- [Source data]
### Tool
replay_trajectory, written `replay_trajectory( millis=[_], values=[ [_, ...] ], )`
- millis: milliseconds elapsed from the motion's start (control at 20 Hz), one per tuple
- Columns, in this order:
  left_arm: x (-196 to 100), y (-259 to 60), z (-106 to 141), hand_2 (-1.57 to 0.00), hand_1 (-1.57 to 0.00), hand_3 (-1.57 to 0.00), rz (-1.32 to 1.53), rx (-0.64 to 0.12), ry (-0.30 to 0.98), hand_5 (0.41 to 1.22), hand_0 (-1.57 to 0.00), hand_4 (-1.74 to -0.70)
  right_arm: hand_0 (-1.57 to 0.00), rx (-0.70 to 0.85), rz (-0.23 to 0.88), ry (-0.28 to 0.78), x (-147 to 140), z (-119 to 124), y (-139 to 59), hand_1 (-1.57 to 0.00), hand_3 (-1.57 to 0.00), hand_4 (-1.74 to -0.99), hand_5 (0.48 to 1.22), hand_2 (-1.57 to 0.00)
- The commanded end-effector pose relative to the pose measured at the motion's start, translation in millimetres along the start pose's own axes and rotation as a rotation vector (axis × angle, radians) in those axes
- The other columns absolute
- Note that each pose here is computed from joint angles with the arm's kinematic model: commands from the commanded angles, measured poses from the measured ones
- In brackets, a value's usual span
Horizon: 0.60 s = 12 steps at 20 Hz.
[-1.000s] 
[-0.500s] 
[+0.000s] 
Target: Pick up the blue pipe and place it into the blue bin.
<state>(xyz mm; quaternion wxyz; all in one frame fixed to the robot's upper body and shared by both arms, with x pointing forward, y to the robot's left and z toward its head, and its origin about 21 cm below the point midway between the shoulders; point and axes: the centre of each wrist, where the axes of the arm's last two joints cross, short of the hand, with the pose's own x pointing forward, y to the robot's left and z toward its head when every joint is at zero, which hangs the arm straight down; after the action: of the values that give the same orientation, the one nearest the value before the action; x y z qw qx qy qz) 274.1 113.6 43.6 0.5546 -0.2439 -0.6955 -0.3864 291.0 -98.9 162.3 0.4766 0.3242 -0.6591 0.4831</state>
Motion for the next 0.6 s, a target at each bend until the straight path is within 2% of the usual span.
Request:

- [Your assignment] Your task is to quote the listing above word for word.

- [Solution to this problem]
### Tool
replay_trajectory, written `replay_trajectory( millis=[_], values=[ [_, ...] ], )`
- millis: milliseconds elapsed from the motion's start (control at 20 Hz), one per tuple
- Columns, in this order:
  left_arm: x (-196 to 100), y (-259 to 60), z (-106 to 141), hand_2 (-1.57 to 0.00), hand_1 (-1.57 to 0.00), hand_3 (-1.57 to 0.00), rz (-1.32 to 1.53), rx (-0.64 to 0.12), ry (-0.30 to 0.98), hand_5 (0.41 to 1.22), hand_0 (-1.57 to 0.00), hand_4 (-1.74 to -0.70)
  right_arm: hand_0 (-1.57 to 0.00), rx (-0.70 to 0.85), rz (-0.23 to 0.88), ry (-0.28 to 0.78), x (-147 to 140), z (-119 to 124), y (-139 to 59), hand_1 (-1.57 to 0.00), hand_3 (-1.57 to 0.00), hand_4 (-1.74 to -0.99), hand_5 (0.48 to 1.22), hand_2 (-1.57 to 0.00)
- The commanded end-effector pose relative to the pose measured at the motion's start, translation in millimetres along the start pose's own axes and rotation as a rotation vector (axis × angle, radians) in those axes
- The other columns absolute
- Note that each pose here is computed from joint angles with the arm's kinematic model: commands from the commanded angles, measured poses from the measured ones
- In brackets, a value's usual span
Horizon: 0.60 s = 12 steps at 20 Hz.
[-1.000s] 
[-0.500s] 
[+0.000s] 
Target: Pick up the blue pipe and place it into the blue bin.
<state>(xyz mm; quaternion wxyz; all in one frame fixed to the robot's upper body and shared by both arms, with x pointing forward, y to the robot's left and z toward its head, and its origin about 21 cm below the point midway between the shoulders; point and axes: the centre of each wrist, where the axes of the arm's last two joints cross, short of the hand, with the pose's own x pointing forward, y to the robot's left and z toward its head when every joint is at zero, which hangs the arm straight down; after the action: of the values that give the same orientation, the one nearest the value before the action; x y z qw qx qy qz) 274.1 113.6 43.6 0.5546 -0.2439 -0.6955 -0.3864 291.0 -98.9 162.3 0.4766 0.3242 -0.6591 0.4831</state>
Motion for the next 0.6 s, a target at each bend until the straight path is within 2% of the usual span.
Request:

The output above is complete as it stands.